Lo prueban citando una investigación en países escandinavos en que se enviaron postulaciones falsas a empleos en las que se digitalizaron algunas fotos para hacer ver más gordas a las aplicantes. El resultado no es una sorpresa: las posibilidades de que llamaran a esos perfiles para una entrevista disminuyeron brutalmente. Otro dato: la discriminación ocurre especialmente sobre las mujeres blancas, o acaso es más fácil de desagregar en ellas; otros grupos son discriminados antes por su origen racial y su clase, entre otras desigualdades propias de la interseccionalidad. Por lo mismo, la autoestima de las mujeres blancas de cierto nivel socioeconómico suele estar mucho más afectada por su peso y apariencia.

No es otra cosa que la trampa de los estereotipos de la que hablaba Silvina: llegar a un lugar de privilegio –su nombre en la marquesina de un teatro y una carrera ascendente en los medios– pero sentirnos insuficientes, llegar porque aprobamos el exámen de los estándares de belleza del momento, pero temer siempre que no alcance.

La imagen impuesta a las mujeres fue variando en el tiempo, pero las mujeres adultas de hoy nunca dejamos de sufrir por nuestro peso. Dice The Economist: en los 80 fueron las “radiografías sociales” de Tom Wolfe en La Hoguera de las Vanidades, señoras de alta sociedad tan delgadas que sólo tenían dos dimensiones; en los 90, el “heroin chic” londinense, con sus ojeras y sus figuras andróginas.
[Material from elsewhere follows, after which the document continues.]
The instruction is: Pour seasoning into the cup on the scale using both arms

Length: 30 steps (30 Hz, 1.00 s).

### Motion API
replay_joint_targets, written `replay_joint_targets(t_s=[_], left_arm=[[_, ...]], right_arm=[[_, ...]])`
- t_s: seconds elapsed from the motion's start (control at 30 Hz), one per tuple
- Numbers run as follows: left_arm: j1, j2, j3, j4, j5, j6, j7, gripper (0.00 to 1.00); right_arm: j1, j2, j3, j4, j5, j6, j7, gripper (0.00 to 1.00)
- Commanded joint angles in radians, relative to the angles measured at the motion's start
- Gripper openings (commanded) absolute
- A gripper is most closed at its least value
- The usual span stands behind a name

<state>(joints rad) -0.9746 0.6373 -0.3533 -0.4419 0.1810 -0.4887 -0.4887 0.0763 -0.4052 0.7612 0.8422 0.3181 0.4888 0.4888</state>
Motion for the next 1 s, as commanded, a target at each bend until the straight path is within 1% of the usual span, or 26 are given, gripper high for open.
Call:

La perfección de hoy es sólo quirúrgica: hay que ser totalmente livianas, pero con culo, tetas y bocas carnosas. Nunca tuvimos un discurso más liberado y nunca nos prestamos más a ser sexualizadas.
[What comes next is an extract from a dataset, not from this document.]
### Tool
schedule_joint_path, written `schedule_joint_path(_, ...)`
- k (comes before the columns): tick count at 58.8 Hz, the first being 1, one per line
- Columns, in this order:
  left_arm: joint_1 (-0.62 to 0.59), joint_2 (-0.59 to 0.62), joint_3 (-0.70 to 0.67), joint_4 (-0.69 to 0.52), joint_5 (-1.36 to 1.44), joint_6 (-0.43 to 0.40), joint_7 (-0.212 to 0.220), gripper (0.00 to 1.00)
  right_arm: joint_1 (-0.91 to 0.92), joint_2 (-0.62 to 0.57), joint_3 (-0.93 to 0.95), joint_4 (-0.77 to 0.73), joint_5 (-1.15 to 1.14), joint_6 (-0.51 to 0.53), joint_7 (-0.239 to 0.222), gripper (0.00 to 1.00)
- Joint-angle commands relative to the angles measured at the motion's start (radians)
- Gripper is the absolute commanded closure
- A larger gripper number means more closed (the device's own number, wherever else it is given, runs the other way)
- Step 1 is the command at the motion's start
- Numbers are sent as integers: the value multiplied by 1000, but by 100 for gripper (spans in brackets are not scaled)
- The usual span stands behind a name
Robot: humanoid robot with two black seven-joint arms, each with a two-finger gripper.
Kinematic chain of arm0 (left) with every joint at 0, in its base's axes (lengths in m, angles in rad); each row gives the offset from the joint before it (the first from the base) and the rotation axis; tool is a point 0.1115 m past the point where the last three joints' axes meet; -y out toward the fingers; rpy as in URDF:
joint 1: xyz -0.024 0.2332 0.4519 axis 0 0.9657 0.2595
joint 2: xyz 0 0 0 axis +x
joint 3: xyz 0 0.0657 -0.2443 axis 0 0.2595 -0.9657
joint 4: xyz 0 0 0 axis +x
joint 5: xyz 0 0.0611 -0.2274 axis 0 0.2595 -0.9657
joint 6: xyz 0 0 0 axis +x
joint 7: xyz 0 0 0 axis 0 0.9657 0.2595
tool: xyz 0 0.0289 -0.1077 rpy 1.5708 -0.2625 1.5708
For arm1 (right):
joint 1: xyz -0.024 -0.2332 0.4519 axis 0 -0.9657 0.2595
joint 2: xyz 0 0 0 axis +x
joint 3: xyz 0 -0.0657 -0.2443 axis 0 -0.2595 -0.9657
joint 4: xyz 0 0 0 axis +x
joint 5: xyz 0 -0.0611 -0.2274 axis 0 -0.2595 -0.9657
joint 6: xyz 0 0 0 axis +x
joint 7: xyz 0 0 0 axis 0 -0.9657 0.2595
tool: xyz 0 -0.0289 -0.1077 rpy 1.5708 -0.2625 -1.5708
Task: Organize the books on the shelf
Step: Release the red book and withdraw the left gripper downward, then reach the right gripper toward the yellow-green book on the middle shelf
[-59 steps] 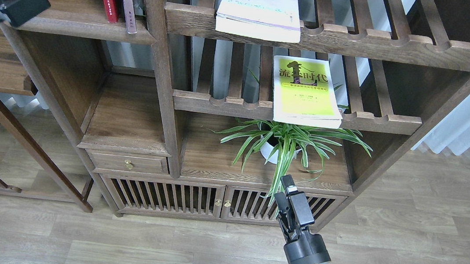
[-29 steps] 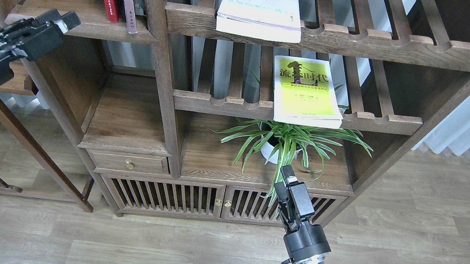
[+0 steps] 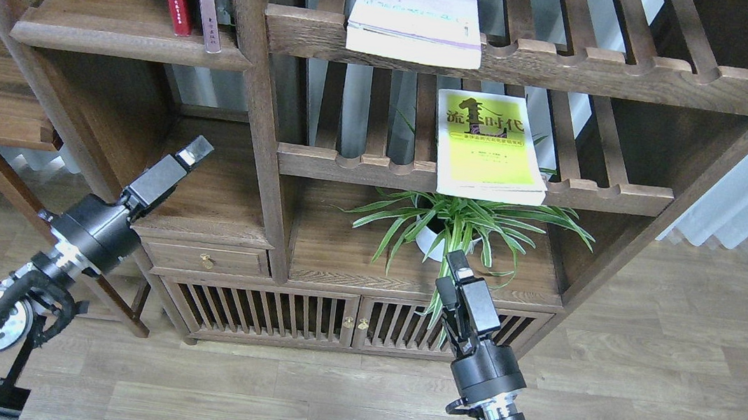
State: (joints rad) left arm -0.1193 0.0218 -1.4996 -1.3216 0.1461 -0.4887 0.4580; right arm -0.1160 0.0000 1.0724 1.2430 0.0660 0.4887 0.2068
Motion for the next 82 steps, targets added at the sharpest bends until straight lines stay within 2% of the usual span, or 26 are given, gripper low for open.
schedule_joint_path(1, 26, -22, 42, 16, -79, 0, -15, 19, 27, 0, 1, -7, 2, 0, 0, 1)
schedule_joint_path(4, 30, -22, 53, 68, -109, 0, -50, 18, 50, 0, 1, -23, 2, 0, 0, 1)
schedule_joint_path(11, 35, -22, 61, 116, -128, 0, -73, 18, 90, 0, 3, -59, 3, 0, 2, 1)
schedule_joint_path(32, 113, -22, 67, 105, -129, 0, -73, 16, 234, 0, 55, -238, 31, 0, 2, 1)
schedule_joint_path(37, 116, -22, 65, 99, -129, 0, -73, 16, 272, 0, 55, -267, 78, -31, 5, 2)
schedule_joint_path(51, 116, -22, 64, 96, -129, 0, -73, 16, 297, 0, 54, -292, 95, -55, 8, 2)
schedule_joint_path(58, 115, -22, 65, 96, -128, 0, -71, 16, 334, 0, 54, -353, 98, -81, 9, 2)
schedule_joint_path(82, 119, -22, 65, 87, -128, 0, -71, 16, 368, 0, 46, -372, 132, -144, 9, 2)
Lo decía Naomi Wolf en El Mito de la Belleza: la mayoría de las mujeres atractivas, exitosas y supuestamente dueñas de sí mismas, llevan una “subvida” secreta que envenena su libertad con ideas sobre su apariencia. No lo hacemos porque somos idiotas, sino porque advertimos la importancia que los demás le dan a nuestros cuerpos: para darnos un trabajo y para querernos.
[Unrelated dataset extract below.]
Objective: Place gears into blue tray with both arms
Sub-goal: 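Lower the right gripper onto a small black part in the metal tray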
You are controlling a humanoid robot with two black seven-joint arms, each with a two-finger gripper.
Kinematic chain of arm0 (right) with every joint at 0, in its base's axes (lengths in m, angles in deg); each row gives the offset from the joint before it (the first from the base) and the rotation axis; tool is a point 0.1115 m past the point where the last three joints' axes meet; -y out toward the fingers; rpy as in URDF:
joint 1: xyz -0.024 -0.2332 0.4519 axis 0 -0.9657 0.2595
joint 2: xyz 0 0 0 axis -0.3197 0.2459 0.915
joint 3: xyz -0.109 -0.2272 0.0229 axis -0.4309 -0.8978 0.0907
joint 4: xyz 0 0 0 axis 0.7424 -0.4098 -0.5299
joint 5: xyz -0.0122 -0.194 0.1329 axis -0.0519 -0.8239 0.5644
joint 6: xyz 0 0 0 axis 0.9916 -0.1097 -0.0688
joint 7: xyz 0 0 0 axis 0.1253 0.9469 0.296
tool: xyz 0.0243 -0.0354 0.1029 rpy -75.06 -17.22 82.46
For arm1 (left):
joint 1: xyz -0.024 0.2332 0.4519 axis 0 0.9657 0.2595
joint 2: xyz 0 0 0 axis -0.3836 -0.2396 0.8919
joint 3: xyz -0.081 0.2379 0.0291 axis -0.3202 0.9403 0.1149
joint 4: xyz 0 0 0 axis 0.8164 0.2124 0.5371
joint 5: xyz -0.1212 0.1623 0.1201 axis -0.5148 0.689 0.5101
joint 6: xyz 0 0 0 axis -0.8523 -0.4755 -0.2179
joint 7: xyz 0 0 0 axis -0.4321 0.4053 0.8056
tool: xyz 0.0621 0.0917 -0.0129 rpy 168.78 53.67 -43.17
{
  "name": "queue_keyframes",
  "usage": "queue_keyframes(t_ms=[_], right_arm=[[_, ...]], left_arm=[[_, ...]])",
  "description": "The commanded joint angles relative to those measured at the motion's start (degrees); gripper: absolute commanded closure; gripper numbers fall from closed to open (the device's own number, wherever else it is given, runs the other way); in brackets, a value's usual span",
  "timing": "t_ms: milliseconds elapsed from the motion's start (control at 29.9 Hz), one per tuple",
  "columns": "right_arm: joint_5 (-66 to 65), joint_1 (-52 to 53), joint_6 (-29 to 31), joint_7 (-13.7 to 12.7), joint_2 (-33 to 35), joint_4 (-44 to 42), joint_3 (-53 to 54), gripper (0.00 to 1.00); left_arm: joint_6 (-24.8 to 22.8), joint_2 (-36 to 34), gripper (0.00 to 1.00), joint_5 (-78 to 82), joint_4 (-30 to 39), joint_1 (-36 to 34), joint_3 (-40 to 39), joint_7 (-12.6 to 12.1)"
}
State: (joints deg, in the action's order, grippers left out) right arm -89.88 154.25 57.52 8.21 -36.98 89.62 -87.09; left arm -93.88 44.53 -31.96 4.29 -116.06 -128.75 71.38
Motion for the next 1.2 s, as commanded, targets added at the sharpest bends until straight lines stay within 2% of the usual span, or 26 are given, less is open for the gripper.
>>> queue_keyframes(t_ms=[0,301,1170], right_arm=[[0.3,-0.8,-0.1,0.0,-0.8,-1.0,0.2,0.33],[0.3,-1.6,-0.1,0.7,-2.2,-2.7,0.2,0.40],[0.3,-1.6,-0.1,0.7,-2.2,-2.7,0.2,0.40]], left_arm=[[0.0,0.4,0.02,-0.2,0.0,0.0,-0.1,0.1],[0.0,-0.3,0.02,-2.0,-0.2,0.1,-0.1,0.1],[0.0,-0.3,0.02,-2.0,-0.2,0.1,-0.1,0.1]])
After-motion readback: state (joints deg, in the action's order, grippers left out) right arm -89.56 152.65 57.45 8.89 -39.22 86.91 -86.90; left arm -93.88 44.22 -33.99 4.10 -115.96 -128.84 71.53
Y de cualquier manera seguimos criando nuevas generaciones de chicas “que caminan en el bosque sin saber con que van a encontrarse, hasta que aparecen los árboles –dice The Economist–. Después podrán preguntarse cómo llegaron hasta ahí esos árboles y que tan profundo van sus raíces. Pero hay muy poco que podamos hacer sobre ellos y es casi imposible imaginar el mundo de otra forma”.

Es triste. Y es que el calvario de Silvina es personal e intransferible, pero su tragedia es tan generalizada como entender sin demasiado esfuerzo que no se trata de una sensación; en efecto no alcanza con ser inteligentes o educadas, ni siquiera con ser hermosas y menos con repetírnoslo en un hashtag: nuestro cuerpo siempre va a ser objeto de escrutinio.

Como plantean los analistas de The Economist, la mirada social –o lo que queda bien decir que miramos, agrego– puede haber cambiado en las últimas décadas, pero la realidad económica es la misma. ¿Cuánto cambiamos realmente? ¿Somos tan inclusivos como sostenemos o apenas estamos montando una nueva apariencia? Mientras rogamos que Silvina se recupere, deberíamos enfrentar esta verdad flagrante al menos para que las chicas dejen de caminar a tientas.